Des travaux de maintenance auront lieu sur Nord Stream 1 plus tard en juillet. L’afflux en gaz, depuis la Russie, sera arrêté. L’Allemagne craint que cela puisse servir de prétexte à la Russie pour arrêter l’approvisionnement tout court. Les prix augmentent déjà en prévision.
Un prétexte. Voilà de quoi l’Europe, et en premier lieu l’Allemagne, a peur. Que la Russie utilise la fermeture temporaire de Nord Stream 1, qui aura lieu du 11 au 21 juillet pour cause de maintenance annuelle, comme un prétexte pour couper purement et simplement l’approvisionnement en gaz. Comme un signal, la peur semble avoir changé de camp au niveau énergétique.
Certains pays sont déjà coupés du gaz russe comme la France, le Danemark, la Pologne, les Pays-Bas et la Bulgarie.
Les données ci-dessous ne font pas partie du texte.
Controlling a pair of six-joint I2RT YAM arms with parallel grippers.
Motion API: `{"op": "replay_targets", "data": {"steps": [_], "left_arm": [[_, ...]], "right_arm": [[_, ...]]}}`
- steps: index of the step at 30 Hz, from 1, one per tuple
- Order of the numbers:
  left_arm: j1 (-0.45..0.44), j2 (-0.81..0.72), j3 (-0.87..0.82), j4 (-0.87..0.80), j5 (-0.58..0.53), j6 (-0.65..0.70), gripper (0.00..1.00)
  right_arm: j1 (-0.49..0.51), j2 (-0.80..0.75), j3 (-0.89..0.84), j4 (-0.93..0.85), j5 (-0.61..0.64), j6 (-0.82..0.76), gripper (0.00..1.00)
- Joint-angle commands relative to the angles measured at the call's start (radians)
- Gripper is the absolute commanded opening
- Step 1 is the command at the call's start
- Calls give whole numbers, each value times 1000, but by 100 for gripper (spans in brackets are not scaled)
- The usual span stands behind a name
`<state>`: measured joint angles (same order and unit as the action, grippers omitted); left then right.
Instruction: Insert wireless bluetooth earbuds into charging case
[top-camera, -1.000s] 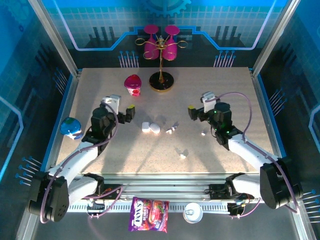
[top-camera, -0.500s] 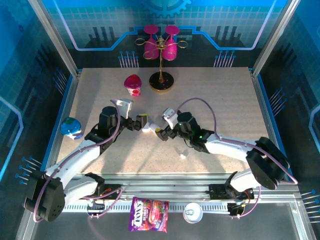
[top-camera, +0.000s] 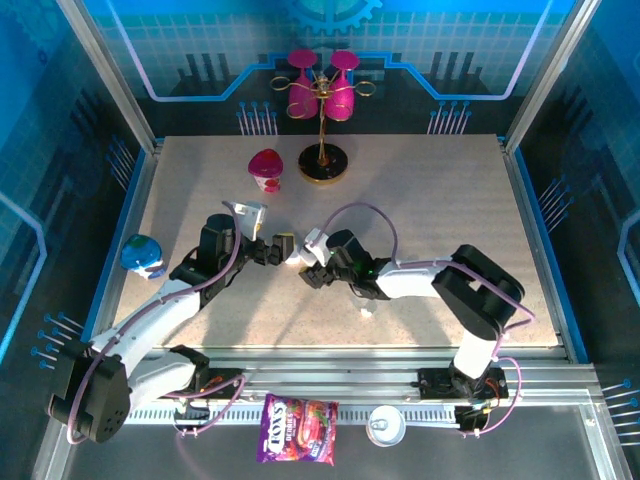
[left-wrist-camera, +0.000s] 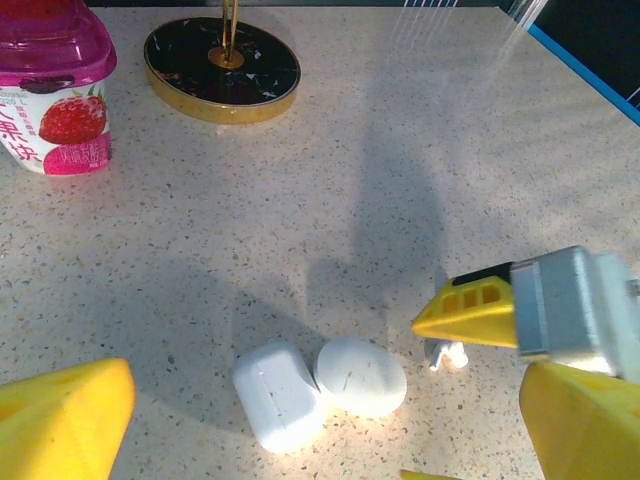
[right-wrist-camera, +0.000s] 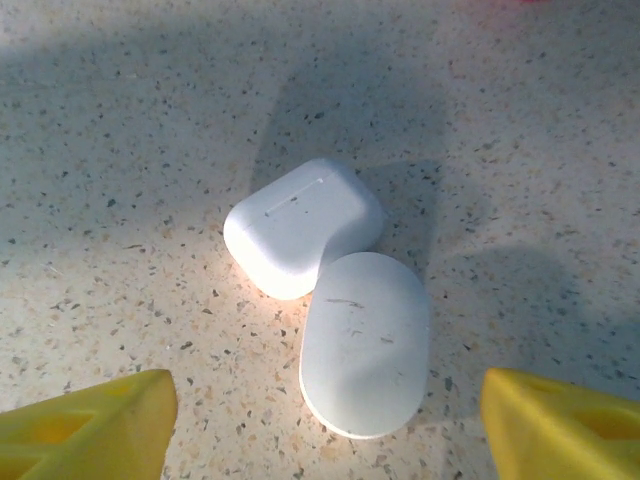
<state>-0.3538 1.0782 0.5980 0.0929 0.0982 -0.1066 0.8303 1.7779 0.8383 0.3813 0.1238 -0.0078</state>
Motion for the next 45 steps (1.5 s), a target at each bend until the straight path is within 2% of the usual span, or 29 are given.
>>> {"op": "replay_targets", "data": {"steps": [1, 5, 11, 18, 28, 36, 45], "left_arm": [[-3, -19, -1, -29, -15, -5, 99], [-4, -23, -4, -33, -18, 1, 99], [-3, -25, -1, -34, -20, 8, 99], [-3, -26, 0, -42, -17, 15, 99], [-4, -27, 5, -52, -15, 26, 99], [-4, -28, 17, -58, -13, 33, 99], [-4, -22, 17, -58, -9, 33, 99]], "right_arm": [[-4, 45, 74, -20, 14, 39, 76], [-7, 85, 152, -129, 78, 84, 80], [-10, 147, 295, -342, 156, 127, 78], [-15, 202, 455, -617, 122, 159, 68], [-18, 334, 782, -1112, 114, 263, 67], [-13, 400, 930, -1268, 123, 282, 64], [1, 458, 1010, -1282, 73, 262, 64]]}}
Le débit du gazoduc qui rejoint l’Allemagne depuis la Russie, le plus important d’Europe, a été réduit de 40% fin juin. Or, la première puissance économique du continent est aussi l’un des pays européens le plus dépendant du gaz russe. En raison de la baisse des importations, l’Allemagne est passée au deuxième niveau d’alerte (sur trois). Le 3e niveau lui accorde le pouvoir de rationner son gaz aux ménages et aux entreprises.
A terme, l’Europe veut de toute manière se débarrasser des énergies fossiles russes (une réduction des importations à hauteur de 66% est prévue pour la fin de l’année pour le gaz). Mais être coupé d’un coup des approvisionnements, à l’heure où les réserves souterraines sont loin d’être pleines, est un scénario qui fait froid dans le dos à l’Allemagne et à d’autres pays européens approvisionnés via Berlin.
Plausible?
Pour le président du régulateur allemand de l’énergie, la Bundesnetzagentur, Klaus Mueller, la fermeture pour maintenance du gazoduc Nord Stream 1 pourrait bel et bien être une fermeture définitive. « Nous ne pouvons pas exclure la possibilité que le transport de gaz ne soit pas repris par la suite pour des raisons politiques », explique-t-il à CNBC.
On indique également souvent que Poutine utilise le gaz pour tester et briser le front commun européen. Des spéculations sur des menaces de coupure font en tout cas son jeu. Elles font aussi augmenter les prix, ce qui arrange aussi Moscou.
Henning Gloystein, expert en matière d’énergie auprès de la société de consultance en matière de risques politiques Eurasia Group, estime que si la Russie coupe effectivement l’approvisionnement sous prétexte de travaux de maintenance, les réserves ne pourront être remplies et l’Allemagne devra passer au troisième niveau d’alerte.
Mais il rappelle également que la Russie perdrait alors son dernier levier de négociation qui lui reste pour menacer l’Europe dans les cas de sanctions supplémentaires. Poutine voudrait aussi continuer à profiter des prix élevés du gaz, tout en gardant l’option de couper l’approvisionnement de gaz sous le coude et l’utiliser plus tard dans l’année, de manière plus drastique qu’aujourd’hui, analyse l’expert. Moscou pourrait par exemple fermer le robinet comme réponse à l’instauration d’un plafond de prix par le G7.
Après d’autres travaux réalisés sur un gazoduc qui relie la Russie et la Turquie, le gaz a continué à être envoyé, ajoute Thomas Rodgers, de la société de consultance en énergie ICIS. « Nous ne voyons actuellement aucune solution aux problèmes de compresseur supposés qui ont poussé les flux de Nord Stream 1 à ce niveau bas (une des raisons invoquées par la Russie pour réduire les afflux de gaz de 40% ces dernières semaines, NDLR), mais nous ne nous attendons pas à un arrêt complet après la fin de ces travaux », continue-t-il.
Quoi qu’il en soit, une chose est déjà sûre : la réalisation de ces travaux comportera son lot de suspense. Le prix du gaz ne cesse de fluctuer, et ce, de manière importante. Ainsi, si le prix du gaz néerlandais, appelé TTF, était d’environs 89 euros avant la guerre, il a explosé peu après l’invasion de l’Ukraine par la Russie pour atteindre le niveau historique de 210. Il est ensuite redescendu à 85 euros il y a un mois, avant de remonter à 170 euros, suite aux doutes de cette fermeture (et d’une grève du secteur en Norvège).